"Your head ALWAYS hurts."
The conversation occurs all to often between me and my loved ones. When my head pain becomes particularly bad, I tell those around me in hopes that they will take that into consideration when they see how I'm acting.
"My head really hurts." I'll tell them. And without fail, and least one will say:
"We know. Your head ALWAYS hurts."
I understand how frustrating it must be. I understand that I sound like a broken record. The only thing I wish they would understand is that with such a debilitating illness that is invisible, it's hard not to remind people that, yes, I look fine, but please remember every day is a war against the pain for me.
I'm nineteen years old, and unlike many of the contributers here, I've only suffered with chronic migraine for three years. Of course, those three years have basically been a migraine day every single day.
At the beginning of my junior year in high school, my family had insisted I go to the doctor to try medication for my anxiety disorder, hoping it would aid my anxiety, as well as maybe my chronic insomnia which I'd suffered from my entire life. However, as all medications are, anti-anxiety meds are not a one-size-fits-all miracle cure. I tried seven medications over the course of a year, one of which was prozac.
Prozac, as it happened, triggered terrible migraines for me. I'd suffered from the occassional hormone related migraine my whole life (they run in my family), but what the prozac triggered was like nothing I'd felt before. All of the sudden the migraines had worsened ten-fold, and were happening five days a week. By the time I'd started my senior year of high school, they had become daily. Or rather, it seemed, I had one constant migraine that lasted weeks at a time, one hangover day, and then it started all again.
At 17, it was extremely hard to get treated. As I was still a minor, no doctor would prescribe me meds strong enough for my needs. The best I could get my hands on was apo-naproxen, which did nothing for me. And what was worse was they the only specialists they would send me to were pediatric.
When I turned 18, things only went further downhill. All of my pediatric specialists discharged me, as I was no longer a minor, and the waitlists for adult specialists in Canada are maybe five months if you're lucky. To top things off, in the midst of this, my family doctor passed away, spelling the end of his practice and leaving my medical records floating around the system and only being retrievable if we paid a decent sum for them. Even with migraines ever day, I managed to graduate high school having attended about 45 out of the 180 school days. I even managed to get accepted to a very small, difficult program at a university.
Last fall, still with no changes to my migraines, I began university. My school luckily has a very good accomodation program and I could get attendance rules altered for me, but on top of daily migraines, unsettling new symptoms arose.
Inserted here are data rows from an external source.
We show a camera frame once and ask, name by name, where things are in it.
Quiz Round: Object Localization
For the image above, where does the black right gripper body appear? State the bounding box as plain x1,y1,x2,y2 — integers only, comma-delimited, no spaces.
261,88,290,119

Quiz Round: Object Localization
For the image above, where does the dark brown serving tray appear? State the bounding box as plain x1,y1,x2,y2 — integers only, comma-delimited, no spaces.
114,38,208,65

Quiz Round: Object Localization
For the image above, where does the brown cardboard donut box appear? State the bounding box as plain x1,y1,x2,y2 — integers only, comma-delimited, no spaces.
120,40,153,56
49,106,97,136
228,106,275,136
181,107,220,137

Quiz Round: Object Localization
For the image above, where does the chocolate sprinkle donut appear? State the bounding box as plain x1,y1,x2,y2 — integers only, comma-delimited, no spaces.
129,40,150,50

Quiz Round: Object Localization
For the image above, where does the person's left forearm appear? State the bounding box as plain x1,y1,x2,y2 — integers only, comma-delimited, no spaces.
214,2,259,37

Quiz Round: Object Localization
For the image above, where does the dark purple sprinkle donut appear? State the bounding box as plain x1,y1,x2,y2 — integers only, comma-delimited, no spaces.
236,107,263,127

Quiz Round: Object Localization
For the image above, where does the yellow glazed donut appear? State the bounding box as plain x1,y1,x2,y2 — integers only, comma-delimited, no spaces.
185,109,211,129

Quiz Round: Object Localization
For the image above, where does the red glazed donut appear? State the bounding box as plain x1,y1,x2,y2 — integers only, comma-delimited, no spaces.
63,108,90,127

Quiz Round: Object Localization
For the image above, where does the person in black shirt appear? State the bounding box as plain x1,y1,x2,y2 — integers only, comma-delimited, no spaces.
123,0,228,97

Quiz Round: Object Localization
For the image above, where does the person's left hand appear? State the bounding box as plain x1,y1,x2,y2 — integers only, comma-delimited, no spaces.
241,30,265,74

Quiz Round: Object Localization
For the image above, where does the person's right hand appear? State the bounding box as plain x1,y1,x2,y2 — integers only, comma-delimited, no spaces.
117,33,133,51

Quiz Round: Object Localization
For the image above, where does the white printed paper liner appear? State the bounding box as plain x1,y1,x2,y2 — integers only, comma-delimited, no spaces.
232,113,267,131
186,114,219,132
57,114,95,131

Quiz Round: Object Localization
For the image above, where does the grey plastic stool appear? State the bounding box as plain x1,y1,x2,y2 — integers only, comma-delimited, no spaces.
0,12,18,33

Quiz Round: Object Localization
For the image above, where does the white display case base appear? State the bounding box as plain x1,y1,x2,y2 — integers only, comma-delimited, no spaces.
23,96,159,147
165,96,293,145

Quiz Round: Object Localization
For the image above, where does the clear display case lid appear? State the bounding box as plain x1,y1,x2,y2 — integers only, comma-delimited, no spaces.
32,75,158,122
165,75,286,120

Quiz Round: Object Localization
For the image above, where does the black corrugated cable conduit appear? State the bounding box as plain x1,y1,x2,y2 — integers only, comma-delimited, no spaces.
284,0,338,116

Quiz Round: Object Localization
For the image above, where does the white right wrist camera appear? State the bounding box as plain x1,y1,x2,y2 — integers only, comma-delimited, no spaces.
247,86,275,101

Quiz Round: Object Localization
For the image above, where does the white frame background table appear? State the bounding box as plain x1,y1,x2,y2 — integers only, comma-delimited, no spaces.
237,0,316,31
It started with losing hearing in one ear one day in my residence common room. Then, I couldn't go a day holding down all of my meals. But the worst reared its head at the end of first semester.
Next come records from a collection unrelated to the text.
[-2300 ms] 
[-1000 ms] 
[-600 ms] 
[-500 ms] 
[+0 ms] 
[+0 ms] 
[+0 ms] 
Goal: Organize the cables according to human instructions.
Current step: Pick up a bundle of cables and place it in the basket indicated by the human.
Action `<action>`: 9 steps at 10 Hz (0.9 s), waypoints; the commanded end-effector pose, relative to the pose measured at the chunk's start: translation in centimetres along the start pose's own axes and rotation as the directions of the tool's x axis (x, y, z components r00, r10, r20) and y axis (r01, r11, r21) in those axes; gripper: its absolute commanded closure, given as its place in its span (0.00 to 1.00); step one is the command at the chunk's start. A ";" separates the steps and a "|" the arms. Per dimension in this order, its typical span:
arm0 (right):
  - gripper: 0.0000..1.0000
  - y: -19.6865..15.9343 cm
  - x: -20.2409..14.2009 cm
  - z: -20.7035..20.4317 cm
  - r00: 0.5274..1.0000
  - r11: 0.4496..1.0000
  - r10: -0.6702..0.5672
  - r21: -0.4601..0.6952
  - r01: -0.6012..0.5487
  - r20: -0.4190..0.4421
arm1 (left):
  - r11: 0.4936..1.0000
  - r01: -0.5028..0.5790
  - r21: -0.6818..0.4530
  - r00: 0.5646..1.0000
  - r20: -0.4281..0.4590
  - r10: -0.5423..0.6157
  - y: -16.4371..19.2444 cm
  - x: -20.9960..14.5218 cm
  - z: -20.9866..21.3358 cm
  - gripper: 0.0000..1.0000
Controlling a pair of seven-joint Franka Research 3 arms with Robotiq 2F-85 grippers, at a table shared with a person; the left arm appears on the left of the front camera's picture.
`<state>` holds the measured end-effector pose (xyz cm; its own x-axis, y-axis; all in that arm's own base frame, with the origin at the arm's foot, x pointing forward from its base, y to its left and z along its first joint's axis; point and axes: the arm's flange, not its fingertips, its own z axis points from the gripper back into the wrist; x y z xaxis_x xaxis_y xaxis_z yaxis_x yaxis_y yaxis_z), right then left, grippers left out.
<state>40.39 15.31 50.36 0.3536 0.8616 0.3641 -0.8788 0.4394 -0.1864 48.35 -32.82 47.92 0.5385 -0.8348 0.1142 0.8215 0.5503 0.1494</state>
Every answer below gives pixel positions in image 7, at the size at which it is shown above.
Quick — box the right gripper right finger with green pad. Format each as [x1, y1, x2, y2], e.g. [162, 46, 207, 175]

It was my first final exam of my university carreer: Elementary German Language. I had studied for hours, and even took my preventitive medication before heading out for it. I sat down, easily completed the listening portion, and began the reading comprehension. Tunnel vision had always been a symptom of my migraines, so I wasn't unsettled when my peripherals went dark. It was when my vision went completely black that I panicked. I stumbled down the lecture hall's stairs blindly and explained to the prof that I couldn't see, and felt I should go to the hospital. Luckily, she understood, and campus security was called to escort me to the clinic, where I was shot up with morphine sent back to residence.
This seemed like the beginning of the end. Second semester, I only made it to 3 of the 12 weeks of classes, and had to drop a course with a prof who refused to accomodate my needs. I still passed, but it left my father insisting that I wouldn't be allowed back for second year if my migraines weren't wrangled.
So, this past summer, we moved on to more aggressive treatments than the cocktail of medications I'd tried prior. As a patient, it was very hard to get doctors to treat my migraines as the main priority, as I am an overweight insomniac who suffers from anxiety as well as polycystic ovarian syndrome. But eventually, I was referred to an adult neurologist and he referred me for botox.
While waiting for the botox, I tried accupuncture which helped my sleep, though not my head, and I was also fitted with a sleepguard by a dentist specialising in migraine.
Two weeks into my second year at university, I'm still suffering daily. It has been three weeks since my first round of botox, and while I haven't seen much difference yet, I'm trying really hard to optimistic. I have another round scheduled for my reading week, and am on a waiting list for a pain clinic specialising in migraine.
It's hard to keep your chin up when opening your eyes in the morning is like daggers in your eyes, but I'm taking it one day at a time. I'm lucky enough to have a good support system. I may not remember what it feels like to not be in pain anymore, and this isn't how I pictured my young adult life to be...
But I know I'm not alone in my suffering, and together, we'll find a cure for this illness.